Dataset extract START

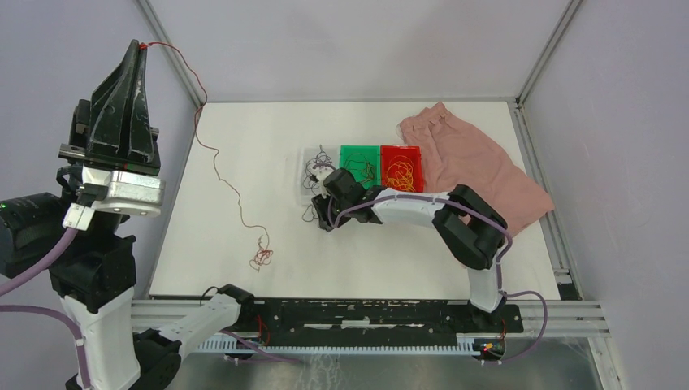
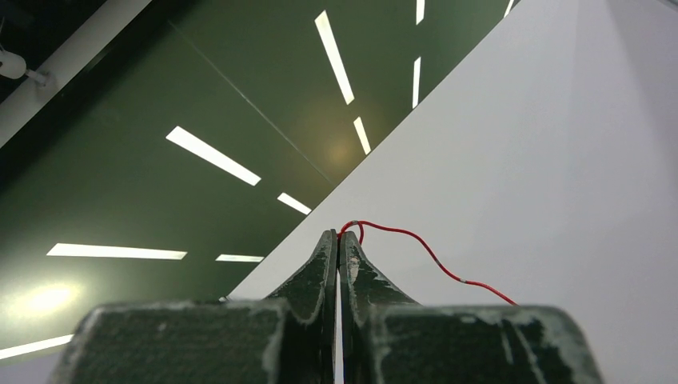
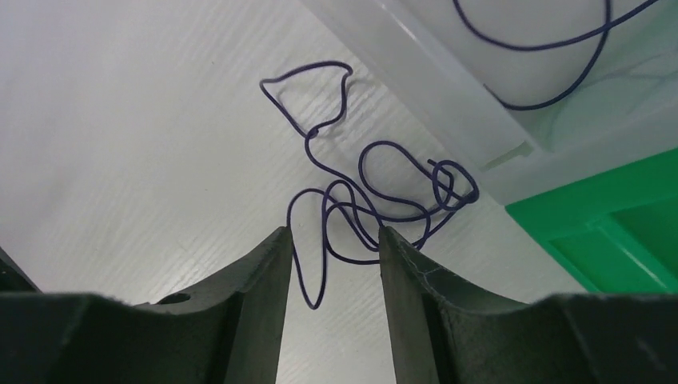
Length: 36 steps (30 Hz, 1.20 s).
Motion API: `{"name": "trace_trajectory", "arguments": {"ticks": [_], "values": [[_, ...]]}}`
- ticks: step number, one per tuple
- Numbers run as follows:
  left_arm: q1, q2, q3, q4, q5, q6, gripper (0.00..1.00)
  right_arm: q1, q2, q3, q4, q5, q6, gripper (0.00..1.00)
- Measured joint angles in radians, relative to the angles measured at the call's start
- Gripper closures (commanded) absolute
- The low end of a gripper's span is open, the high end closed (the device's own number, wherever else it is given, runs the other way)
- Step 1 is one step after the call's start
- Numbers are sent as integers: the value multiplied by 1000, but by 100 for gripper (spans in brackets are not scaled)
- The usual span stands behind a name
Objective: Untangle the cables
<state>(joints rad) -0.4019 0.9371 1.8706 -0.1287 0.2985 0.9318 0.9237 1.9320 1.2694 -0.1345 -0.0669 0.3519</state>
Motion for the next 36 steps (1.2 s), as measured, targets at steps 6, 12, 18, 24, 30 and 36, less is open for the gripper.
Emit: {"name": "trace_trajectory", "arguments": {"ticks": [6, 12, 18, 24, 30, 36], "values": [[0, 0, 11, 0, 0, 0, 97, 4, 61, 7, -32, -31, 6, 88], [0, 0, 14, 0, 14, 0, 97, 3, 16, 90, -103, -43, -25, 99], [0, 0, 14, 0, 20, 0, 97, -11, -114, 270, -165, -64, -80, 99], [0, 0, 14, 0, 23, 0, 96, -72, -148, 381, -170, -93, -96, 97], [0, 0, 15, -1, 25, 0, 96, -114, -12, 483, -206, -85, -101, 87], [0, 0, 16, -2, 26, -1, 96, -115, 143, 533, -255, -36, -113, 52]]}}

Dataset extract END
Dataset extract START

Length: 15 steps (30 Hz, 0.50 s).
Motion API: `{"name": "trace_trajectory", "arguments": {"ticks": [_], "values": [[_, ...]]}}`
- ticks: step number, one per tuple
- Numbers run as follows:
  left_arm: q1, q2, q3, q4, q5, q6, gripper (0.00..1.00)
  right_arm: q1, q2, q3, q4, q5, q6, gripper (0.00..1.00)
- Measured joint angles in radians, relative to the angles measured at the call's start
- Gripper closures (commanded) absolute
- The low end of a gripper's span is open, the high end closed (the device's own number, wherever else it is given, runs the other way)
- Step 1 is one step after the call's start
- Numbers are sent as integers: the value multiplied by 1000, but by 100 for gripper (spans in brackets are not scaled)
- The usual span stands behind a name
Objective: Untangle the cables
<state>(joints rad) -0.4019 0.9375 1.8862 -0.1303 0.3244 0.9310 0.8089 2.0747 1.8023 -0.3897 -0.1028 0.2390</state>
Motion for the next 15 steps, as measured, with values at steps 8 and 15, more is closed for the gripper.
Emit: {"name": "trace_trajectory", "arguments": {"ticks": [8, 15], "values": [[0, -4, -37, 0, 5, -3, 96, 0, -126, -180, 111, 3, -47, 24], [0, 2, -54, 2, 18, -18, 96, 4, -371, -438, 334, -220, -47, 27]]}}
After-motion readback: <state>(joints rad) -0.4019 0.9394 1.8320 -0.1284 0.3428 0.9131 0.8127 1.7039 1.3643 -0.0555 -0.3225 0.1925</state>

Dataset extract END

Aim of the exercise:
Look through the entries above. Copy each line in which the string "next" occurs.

Solved problem:
Motion for the next 36 steps (1.2 s), as measured, targets at steps 6, 12, 18, 24, 30 and 36, less is open for the gripper.
Motion for the next 15 steps, as measured, with values at steps 8 and 15, more is closed for the gripper.

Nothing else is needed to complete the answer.